Councillors plan 100% social and affordable homes at Dublin site

Development of 853 homes on Oscar Traynor Road site collapsed last November

A housing development at Dublin City Council's Oscar Traynor Road site should consist of all social and affordable homes, according to a new plan produced by a cross-party group of councillors.

Plans for 853 homes at the Santry site, one of the largest owned by the council, collapsed last November following the refusal of councillors to approve a deal with developer Glenveagh Homes.

The deal would have seen 428 sold privately by Glenveagh, 253 bought by the council for social housing and 172 sold to low- and middle-income workers qualifying for the upcoming affordable purchase scheme.

Councillors voted 48 to 14 against the deal, and instead agreed the site should be developed directly by the council for public housing.


Under the new alternative plan, the councillors state the site comprises of 100 per cent public land “and as such should provide maximum public housing benefit”.

The plan, if it was to proceed, would see 40 per cent of properties bought by the council for social housing, 40 per cent made available for a cost/affordable rental scheme, and the remaining 20 per cent sold to low- and middle-income workers under the affordable purchase scheme.

The different tenures would be “pepper-potted” throughout the development, the councillors state.

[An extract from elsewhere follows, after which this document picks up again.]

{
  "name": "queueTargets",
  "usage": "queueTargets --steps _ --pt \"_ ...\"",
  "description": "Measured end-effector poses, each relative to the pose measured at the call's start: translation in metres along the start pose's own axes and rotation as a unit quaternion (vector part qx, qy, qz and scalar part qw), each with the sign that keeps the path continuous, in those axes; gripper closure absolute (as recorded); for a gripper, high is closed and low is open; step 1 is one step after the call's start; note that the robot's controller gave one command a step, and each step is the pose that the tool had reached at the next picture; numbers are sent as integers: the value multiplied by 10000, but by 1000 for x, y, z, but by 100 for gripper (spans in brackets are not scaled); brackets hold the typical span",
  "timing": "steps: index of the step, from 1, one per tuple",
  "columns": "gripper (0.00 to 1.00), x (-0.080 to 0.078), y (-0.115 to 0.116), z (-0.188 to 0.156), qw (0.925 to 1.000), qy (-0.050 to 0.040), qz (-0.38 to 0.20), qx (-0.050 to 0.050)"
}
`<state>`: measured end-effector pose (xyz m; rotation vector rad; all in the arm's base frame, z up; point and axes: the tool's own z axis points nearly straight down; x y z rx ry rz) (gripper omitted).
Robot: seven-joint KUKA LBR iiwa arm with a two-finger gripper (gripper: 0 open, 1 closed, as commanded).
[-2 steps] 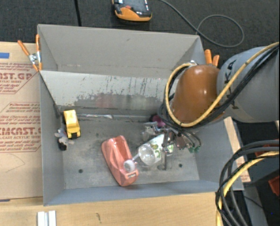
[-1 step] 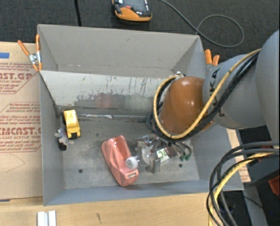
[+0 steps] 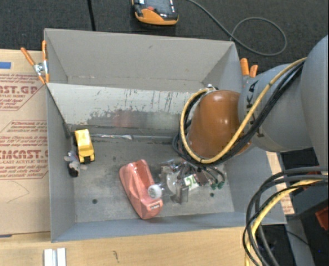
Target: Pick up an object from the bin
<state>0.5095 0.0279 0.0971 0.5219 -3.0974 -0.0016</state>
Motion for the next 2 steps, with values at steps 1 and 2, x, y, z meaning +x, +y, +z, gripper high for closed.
queueTargets --steps 1,2 --pt "100 -10 4 -40 10000 40 -33 -6" --pt "100 -25 13 -39 9998 -74 -192 23"
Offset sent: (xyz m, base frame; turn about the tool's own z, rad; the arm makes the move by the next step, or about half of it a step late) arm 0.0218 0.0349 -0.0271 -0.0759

Purchasers of the affordable housing units would have to offer the property back to the council if they were to move, according to the new plan.

The report says it is "envisaged" that the Department of Housing funds the social housing and affordable housing components on the site, while Dublin City Council seeks a loan to fund the cost/affordable rental scheme.

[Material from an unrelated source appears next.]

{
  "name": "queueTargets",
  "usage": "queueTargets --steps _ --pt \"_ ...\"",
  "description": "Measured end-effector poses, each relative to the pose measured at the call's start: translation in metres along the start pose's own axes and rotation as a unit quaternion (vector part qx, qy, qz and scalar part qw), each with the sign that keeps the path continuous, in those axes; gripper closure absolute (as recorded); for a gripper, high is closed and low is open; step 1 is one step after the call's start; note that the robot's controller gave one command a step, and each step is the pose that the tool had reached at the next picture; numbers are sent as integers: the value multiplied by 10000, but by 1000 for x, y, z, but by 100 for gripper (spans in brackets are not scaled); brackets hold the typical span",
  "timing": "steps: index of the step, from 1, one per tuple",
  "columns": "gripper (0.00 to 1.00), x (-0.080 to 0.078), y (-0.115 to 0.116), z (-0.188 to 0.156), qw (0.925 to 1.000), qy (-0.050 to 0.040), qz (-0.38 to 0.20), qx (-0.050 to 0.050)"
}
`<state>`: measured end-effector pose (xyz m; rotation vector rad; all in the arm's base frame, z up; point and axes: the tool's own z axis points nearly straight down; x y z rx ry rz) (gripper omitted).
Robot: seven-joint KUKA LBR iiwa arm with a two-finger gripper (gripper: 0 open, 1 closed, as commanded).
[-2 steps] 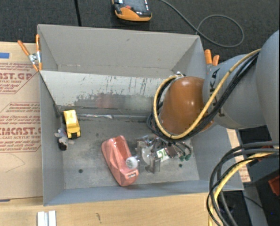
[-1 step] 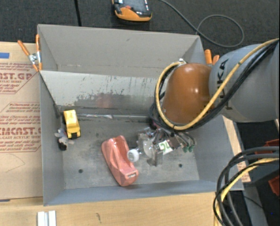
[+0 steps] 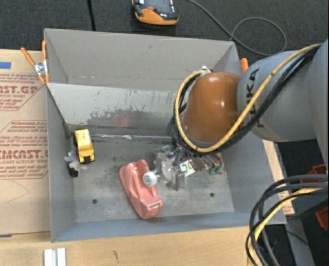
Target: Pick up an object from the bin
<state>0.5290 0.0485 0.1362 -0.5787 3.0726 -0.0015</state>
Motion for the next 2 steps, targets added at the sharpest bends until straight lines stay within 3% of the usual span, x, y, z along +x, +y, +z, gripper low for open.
queueTargets --steps 1,2 --pt "100 2 3 -27 9998 109 -175 -35" --pt "100 26 3 -104 9999 94 -142 -29"
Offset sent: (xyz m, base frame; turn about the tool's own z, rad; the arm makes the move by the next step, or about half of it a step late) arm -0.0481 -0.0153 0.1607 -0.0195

It also states that the service site fund – a payment for the cost of infrastructure – must be increased from the current national level of €50,000 to a Dublin-specific rate of €100,000.

“However, it is essential that all funding sources should be fully explored, particularly low interest, 30-40-year term loans that would reduce annual repayment costs, particularly relevant for reducing rent levels in the affordable/cost rental units,” the report states.

The proposal is scheduled to come before a meeting of the council’s housing committee next Wednesday.

Previously, a report by Dublin City Council recently found that social and affordable homes on the site are likely to be “considerably more expensive” if built by the council instead of a private developer.

The council's head of housing Brendan Kenny said it "cannot deliver the value for money in construction that the private can do, even where there are no land costs".

The council would have been paying an average of €390,000 for the social and affordable housing at Oscar Traynor Road, while the average cost of directly-built council homes is €430,000, he said in a report to councillors.